O ministério informou que a análise busca identificar possíveis tentativas de coordenação de preços entre empresas do setor ou práticas comerciais uniformes que possam prejudicar os consumidores.
A tensão geopolítica que preocupa o mercado internacional se intensificou após novos confrontos envolvendo Israel, Estados Unidos e Irã.
Pela segunda vez desde junho de 2025, forças militares de Israel e dos Estados Unidos realizaram ataques contra alvos no território iraniano durante negociações relacionadas ao programa nuclear e ao desenvolvimento de mísseis balísticos pelo país persa.
A ofensiva mais recente começou no dia 28 de fevereiro, quando bombardeios atingiram a capital Teerã. O líder supremo do Irã, aiatolá Ali Khamenei, morreu no ataque, juntamente com outras autoridades do país.
Após a morte do líder religioso e político, seu filho, Mojtaba Khamenei, foi indicado como novo líder supremo do Irã.
Em resposta aos ataques, o governo iraniano lançou mísseis contra países do Golfo que abrigam bases militares dos Estados Unidos, entre eles Kuwait, Catar, Emirados Árabes Unidos e Jordânia.

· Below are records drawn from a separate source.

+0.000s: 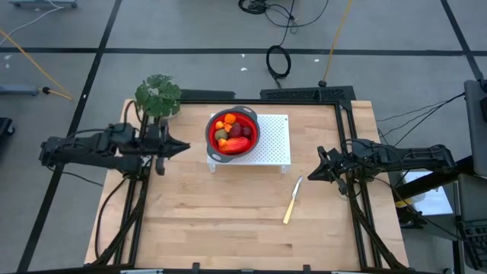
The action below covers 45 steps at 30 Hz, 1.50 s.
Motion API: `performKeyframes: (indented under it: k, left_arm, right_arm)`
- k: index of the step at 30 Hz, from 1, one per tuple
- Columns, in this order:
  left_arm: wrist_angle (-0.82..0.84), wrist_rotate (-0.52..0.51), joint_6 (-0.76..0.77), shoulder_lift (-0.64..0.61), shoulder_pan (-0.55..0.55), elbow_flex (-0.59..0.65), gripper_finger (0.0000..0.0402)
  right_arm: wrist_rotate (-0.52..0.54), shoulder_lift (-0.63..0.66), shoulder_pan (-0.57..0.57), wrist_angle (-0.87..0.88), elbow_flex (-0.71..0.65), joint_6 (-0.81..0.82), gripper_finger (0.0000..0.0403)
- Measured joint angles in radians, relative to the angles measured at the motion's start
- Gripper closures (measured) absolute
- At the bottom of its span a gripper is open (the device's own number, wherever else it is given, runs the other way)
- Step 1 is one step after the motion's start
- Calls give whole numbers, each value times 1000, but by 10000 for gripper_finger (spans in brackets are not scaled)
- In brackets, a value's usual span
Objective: Pick & Place Fruit
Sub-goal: Put the yellow knife on of the shelf
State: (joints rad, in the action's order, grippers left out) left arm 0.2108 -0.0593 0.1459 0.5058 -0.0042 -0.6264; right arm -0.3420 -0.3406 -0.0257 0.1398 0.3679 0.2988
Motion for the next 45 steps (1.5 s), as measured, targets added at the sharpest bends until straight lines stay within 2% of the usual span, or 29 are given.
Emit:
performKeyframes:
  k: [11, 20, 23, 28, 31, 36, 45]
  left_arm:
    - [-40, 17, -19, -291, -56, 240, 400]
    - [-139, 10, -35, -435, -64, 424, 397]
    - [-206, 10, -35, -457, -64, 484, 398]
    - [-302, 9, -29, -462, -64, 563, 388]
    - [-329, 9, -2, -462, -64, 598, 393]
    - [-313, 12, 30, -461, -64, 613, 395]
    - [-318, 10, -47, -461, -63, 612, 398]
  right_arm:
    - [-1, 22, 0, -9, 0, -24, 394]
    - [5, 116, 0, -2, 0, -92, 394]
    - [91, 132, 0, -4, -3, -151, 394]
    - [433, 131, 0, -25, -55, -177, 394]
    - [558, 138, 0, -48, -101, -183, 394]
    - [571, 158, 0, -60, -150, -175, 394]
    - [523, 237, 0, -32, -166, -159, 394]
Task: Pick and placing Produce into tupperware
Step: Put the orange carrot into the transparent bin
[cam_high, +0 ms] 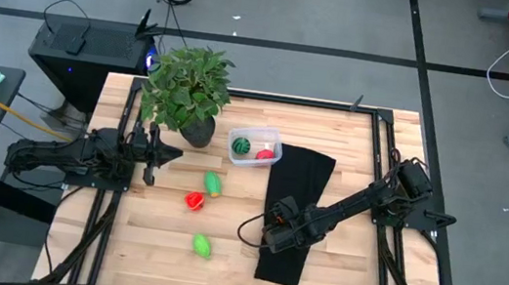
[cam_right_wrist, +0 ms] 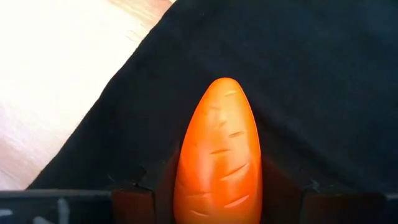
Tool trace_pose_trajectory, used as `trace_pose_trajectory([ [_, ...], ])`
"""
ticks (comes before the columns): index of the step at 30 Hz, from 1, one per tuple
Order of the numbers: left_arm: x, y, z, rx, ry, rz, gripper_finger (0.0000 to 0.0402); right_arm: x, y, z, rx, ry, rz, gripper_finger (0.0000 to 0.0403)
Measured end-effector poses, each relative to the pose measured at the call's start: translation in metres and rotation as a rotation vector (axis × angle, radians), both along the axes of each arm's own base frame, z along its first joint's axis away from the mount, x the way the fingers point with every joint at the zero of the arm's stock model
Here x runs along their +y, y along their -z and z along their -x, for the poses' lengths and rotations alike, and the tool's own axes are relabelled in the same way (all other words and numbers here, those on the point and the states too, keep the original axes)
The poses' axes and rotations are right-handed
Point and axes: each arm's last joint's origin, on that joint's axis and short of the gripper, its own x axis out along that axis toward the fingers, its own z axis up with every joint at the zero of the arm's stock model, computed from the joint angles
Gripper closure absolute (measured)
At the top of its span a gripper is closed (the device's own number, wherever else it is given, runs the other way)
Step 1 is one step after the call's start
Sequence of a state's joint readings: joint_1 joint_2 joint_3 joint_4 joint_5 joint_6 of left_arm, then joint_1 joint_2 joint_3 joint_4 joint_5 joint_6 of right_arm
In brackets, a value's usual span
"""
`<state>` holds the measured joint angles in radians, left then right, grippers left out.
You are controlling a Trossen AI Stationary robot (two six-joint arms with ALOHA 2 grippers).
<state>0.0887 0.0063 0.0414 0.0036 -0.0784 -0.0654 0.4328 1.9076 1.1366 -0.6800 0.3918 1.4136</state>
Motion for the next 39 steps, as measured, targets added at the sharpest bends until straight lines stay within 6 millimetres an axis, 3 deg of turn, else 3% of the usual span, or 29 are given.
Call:
trace_pose_trajectory([
  [17,0.0,0.0,0.0,0.0,0.0,0.0,0.0365,-0.009,-0.004,-0.004,0.004,-0.032,0.023,0.0219],
  [32,0.0,0.0,0.0,0.0,0.0,-0.001,0.0362,-0.019,-0.053,0.003,-0.135,-0.073,0.068,0.0219],
  [39,0.0,0.0,0.0,0.0,0.0,-0.001,0.0366,-0.039,-0.074,0.003,-0.172,-0.087,0.123,0.0219],
])
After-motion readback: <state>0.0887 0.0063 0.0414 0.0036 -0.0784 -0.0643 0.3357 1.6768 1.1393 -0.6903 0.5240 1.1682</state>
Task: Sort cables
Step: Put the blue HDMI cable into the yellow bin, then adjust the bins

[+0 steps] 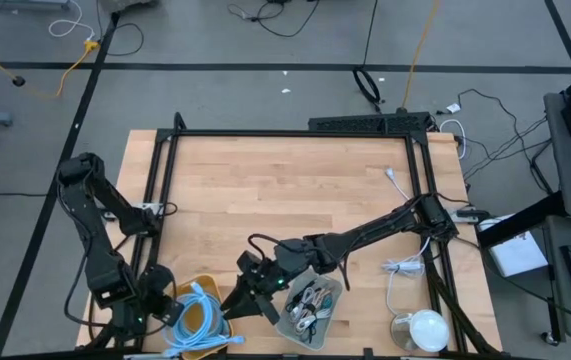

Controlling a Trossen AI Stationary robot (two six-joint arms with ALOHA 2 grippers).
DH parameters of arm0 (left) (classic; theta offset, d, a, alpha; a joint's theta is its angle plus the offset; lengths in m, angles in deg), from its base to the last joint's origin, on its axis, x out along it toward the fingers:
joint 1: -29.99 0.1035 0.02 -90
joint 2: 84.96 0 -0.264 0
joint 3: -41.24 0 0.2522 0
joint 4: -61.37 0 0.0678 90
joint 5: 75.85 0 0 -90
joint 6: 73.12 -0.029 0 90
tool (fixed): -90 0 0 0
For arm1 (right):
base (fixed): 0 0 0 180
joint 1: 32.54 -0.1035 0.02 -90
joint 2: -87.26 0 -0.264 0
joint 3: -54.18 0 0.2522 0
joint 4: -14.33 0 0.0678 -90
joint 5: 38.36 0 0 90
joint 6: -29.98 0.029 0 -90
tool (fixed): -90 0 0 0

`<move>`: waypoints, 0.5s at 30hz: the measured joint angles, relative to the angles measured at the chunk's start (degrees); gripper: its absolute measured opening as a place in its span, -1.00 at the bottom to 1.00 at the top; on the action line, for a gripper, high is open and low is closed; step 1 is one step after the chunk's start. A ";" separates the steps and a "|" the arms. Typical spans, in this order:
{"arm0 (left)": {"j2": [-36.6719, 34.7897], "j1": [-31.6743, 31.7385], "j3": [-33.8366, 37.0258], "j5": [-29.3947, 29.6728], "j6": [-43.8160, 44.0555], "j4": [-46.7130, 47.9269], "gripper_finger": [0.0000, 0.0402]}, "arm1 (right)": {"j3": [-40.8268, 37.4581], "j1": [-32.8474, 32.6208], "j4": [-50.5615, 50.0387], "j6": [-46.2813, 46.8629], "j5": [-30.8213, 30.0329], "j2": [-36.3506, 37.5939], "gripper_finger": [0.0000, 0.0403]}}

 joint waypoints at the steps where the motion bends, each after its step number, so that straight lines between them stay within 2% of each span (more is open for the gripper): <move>1: 0.00 0.00 0.00 -0.44 -0.25 0.00 -0.94 | 0.00 0.01 0.26 0.00 0.00 0.00 -0.36; 3: 0.00 0.00 0.00 -1.02 -1.19 -0.05 -0.92 | 0.00 0.02 0.35 -0.01 -0.09 0.00 -0.36; 5: 0.00 -0.02 0.02 -0.60 -2.10 -0.20 -0.80 | 0.00 0.02 0.28 0.01 -0.13 0.00 -0.36; 15: 0.00 1.20 0.07 7.81 -3.37 -0.04 0.05 | 0.00 0.00 0.28 0.88 -0.39 0.00 -0.36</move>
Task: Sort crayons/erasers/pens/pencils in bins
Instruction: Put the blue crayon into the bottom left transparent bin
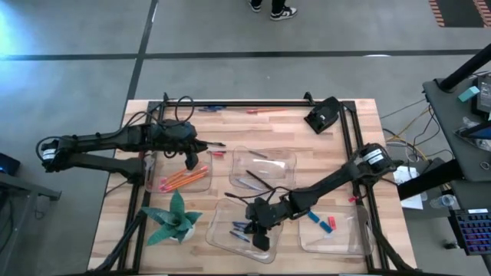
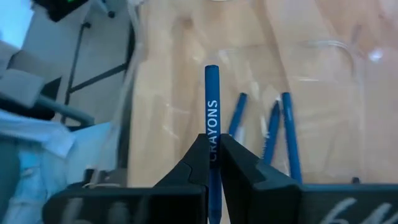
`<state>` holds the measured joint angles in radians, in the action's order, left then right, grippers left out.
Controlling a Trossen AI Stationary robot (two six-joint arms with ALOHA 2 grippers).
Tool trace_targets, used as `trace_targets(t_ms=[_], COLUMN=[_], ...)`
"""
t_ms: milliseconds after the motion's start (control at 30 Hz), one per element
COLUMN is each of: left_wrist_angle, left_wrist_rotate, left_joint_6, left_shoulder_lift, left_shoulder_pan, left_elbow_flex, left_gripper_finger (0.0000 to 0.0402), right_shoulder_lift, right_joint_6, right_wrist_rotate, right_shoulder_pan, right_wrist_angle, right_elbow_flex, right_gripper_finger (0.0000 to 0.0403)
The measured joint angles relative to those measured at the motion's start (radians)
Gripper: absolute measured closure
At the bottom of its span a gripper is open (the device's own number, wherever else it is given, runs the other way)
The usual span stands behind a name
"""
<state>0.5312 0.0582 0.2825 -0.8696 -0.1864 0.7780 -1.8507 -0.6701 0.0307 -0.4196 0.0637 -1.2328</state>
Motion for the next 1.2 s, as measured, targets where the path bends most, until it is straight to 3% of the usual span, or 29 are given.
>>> trace_targets(t_ms=[500,867,1200], left_wrist_angle=[0.003,0.003,0.004], left_wrist_rotate=[-0.003,-0.003,-0.002], left_joint_6=[0.026,0.026,0.026], left_shoulder_lift=[0.0,0.0,0.0], left_shoulder_pan=[0.005,0.005,0.005], left_elbow_flex=[0.0,0.0,0.0], left_gripper_finger=[0.0367,0.0367,0.0367], right_shoulder_lift=[-0.032,-0.035,-0.079], right_joint_6=[-0.026,0.272,0.32], right_wrist_rotate=[-0.068,-0.056,-0.084], right_shoulder_pan=[-0.016,-0.039,-0.039], right_wrist_angle=[-0.007,-0.007,-0.002], right_elbow_flex=[-0.008,-0.008,-0.008], right_gripper_finger=[0.0385,0.0367,0.0365])
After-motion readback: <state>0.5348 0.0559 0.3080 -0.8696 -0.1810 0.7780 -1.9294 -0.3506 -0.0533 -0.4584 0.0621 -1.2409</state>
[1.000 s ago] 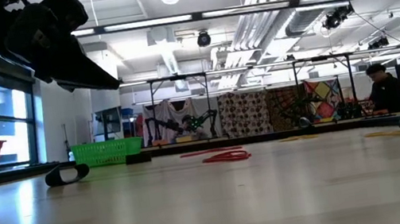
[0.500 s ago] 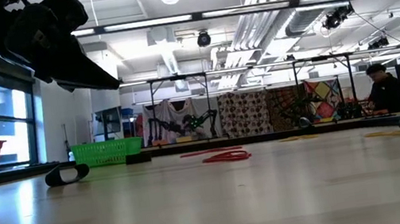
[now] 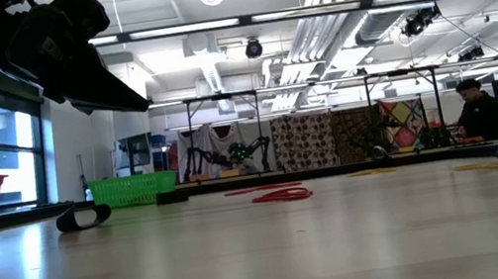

O conflito atual também está relacionado ao histórico impasse envolvendo o programa nuclear iraniano. Em 2015, durante o governo do então presidente Barack Obama, os Estados Unidos firmaram um acordo internacional que previa inspeções no programa nuclear do Irã.
No entanto, ainda durante o primeiro governo de Donald Trump, os Estados Unidos abandonaram o acordo e passaram a exigir restrições mais amplas ao programa nuclear e ao desenvolvimento de mísseis de longo alcance pelo país.
Israel e os Estados Unidos acusam o governo iraniano de buscar desenvolver armas nucleares. O Irã, por sua vez, afirma que seu programa nuclear tem fins exclusivamente pacíficos e já declarou disposição para aceitar inspeções internacionais.
O governo iraniano também acusa Israel de manter arsenal nuclear sem permitir qualquer tipo de fiscalização internacional sobre seu programa militar.